## STUDY MATERIAL
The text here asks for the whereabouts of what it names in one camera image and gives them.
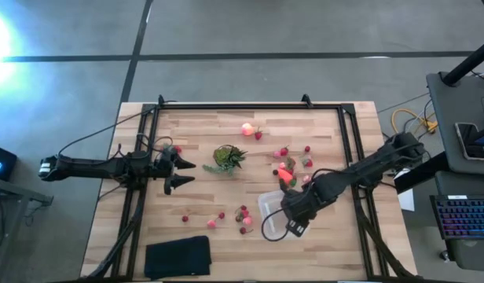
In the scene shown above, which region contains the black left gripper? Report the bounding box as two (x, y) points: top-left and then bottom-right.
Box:
(153, 145), (197, 196)

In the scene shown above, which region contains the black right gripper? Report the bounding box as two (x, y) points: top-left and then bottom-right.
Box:
(280, 178), (317, 223)

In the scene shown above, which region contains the black device blue light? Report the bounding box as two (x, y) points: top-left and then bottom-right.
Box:
(0, 143), (18, 182)

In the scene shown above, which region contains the grey desk top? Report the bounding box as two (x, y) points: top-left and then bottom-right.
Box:
(434, 171), (484, 273)

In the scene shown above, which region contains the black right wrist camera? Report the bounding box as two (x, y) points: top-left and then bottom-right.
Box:
(285, 219), (310, 239)

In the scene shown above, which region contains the long black arm cable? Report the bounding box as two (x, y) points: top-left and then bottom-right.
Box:
(57, 100), (176, 158)

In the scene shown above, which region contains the clear plastic tupperware container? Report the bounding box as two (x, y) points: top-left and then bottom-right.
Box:
(257, 189), (306, 242)

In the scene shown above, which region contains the black cart bar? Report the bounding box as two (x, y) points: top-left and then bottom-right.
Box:
(394, 151), (451, 194)

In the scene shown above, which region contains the black aluminium rig frame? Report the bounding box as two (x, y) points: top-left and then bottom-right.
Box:
(84, 94), (416, 282)

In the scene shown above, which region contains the black round pole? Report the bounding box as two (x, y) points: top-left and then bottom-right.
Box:
(441, 35), (484, 86)

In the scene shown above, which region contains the white paper sheet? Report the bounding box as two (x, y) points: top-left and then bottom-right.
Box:
(397, 188), (416, 212)

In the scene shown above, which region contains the grey cart top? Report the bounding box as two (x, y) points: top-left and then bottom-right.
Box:
(425, 72), (484, 176)

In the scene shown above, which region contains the black left camera cable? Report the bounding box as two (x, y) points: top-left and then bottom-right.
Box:
(134, 132), (175, 158)

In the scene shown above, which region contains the keyboard with rainbow backlight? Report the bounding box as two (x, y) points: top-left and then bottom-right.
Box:
(429, 194), (484, 241)

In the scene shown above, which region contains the black camera cable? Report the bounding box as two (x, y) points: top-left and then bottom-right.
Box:
(134, 132), (175, 158)
(260, 207), (292, 242)

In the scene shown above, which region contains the orange carrot green top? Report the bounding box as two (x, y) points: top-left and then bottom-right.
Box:
(277, 167), (296, 188)

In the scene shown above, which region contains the dark blue folded cloth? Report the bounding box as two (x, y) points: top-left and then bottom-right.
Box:
(143, 234), (213, 281)

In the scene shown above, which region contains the grey metal stand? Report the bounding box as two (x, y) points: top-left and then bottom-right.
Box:
(0, 175), (54, 272)

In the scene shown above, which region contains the yellow cable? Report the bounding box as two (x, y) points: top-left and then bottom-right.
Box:
(390, 108), (439, 134)

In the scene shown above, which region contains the green potted succulent plant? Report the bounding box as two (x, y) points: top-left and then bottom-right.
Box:
(202, 144), (249, 177)

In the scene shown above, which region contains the black right camera cable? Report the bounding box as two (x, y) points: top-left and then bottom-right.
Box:
(260, 207), (292, 242)

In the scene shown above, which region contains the black smartphone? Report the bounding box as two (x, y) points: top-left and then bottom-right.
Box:
(454, 122), (484, 162)

## PROBLEM DETAILS
Could you copy each line above exactly as written, minus any pictures?

## ANSWER SECTION
The text here asks for the whereabouts of what it names in one camera image and gives them.
In the scene shown above, which region contains the black left gripper? Report the bounding box as two (x, y) points: top-left and then bottom-right.
Box:
(153, 145), (197, 196)

In the scene shown above, which region contains the black right gripper? Report the bounding box as two (x, y) points: top-left and then bottom-right.
Box:
(280, 178), (317, 223)

In the scene shown above, which region contains the black device blue light? Report the bounding box as two (x, y) points: top-left and then bottom-right.
Box:
(0, 143), (18, 182)

In the scene shown above, which region contains the grey desk top? Report the bounding box as two (x, y) points: top-left and then bottom-right.
Box:
(434, 171), (484, 273)

In the scene shown above, which region contains the black right wrist camera? Report the bounding box as two (x, y) points: top-left and then bottom-right.
Box:
(285, 219), (310, 239)

In the scene shown above, which region contains the long black arm cable? Report the bounding box as two (x, y) points: top-left and then bottom-right.
Box:
(57, 100), (176, 158)

In the scene shown above, which region contains the clear plastic tupperware container? Report the bounding box as two (x, y) points: top-left and then bottom-right.
Box:
(257, 189), (306, 242)

In the scene shown above, which region contains the black cart bar? Report the bounding box as two (x, y) points: top-left and then bottom-right.
Box:
(394, 151), (451, 194)

In the scene shown above, which region contains the black aluminium rig frame? Report the bounding box as two (x, y) points: top-left and then bottom-right.
Box:
(84, 94), (416, 282)

In the scene shown above, which region contains the black round pole? Report the bounding box as two (x, y) points: top-left and then bottom-right.
Box:
(441, 35), (484, 86)

In the scene shown above, which region contains the white paper sheet? Report the bounding box as two (x, y) points: top-left and then bottom-right.
Box:
(397, 188), (416, 212)

In the scene shown above, which region contains the grey cart top? Report the bounding box as two (x, y) points: top-left and then bottom-right.
Box:
(425, 72), (484, 176)

In the scene shown above, which region contains the black left camera cable? Report the bounding box as two (x, y) points: top-left and then bottom-right.
Box:
(134, 132), (175, 158)

In the scene shown above, which region contains the keyboard with rainbow backlight? Report the bounding box as two (x, y) points: top-left and then bottom-right.
Box:
(429, 194), (484, 241)

In the scene shown above, which region contains the black camera cable? Report the bounding box as two (x, y) points: top-left and then bottom-right.
Box:
(134, 132), (175, 158)
(260, 207), (292, 242)

In the scene shown above, which region contains the orange carrot green top? Report the bounding box as two (x, y) points: top-left and then bottom-right.
Box:
(277, 167), (296, 188)

In the scene shown above, which region contains the dark blue folded cloth? Report the bounding box as two (x, y) points: top-left and then bottom-right.
Box:
(143, 234), (213, 281)

In the scene shown above, which region contains the grey metal stand? Report the bounding box as two (x, y) points: top-left and then bottom-right.
Box:
(0, 175), (54, 272)

In the scene shown above, which region contains the yellow cable? Report the bounding box as two (x, y) points: top-left and then bottom-right.
Box:
(390, 108), (439, 134)

In the scene shown above, which region contains the green potted succulent plant? Report the bounding box as two (x, y) points: top-left and then bottom-right.
Box:
(202, 144), (249, 177)

In the scene shown above, which region contains the black right camera cable? Report the bounding box as two (x, y) points: top-left and then bottom-right.
Box:
(260, 207), (292, 242)

In the scene shown above, which region contains the black smartphone? Report the bounding box as two (x, y) points: top-left and then bottom-right.
Box:
(454, 122), (484, 162)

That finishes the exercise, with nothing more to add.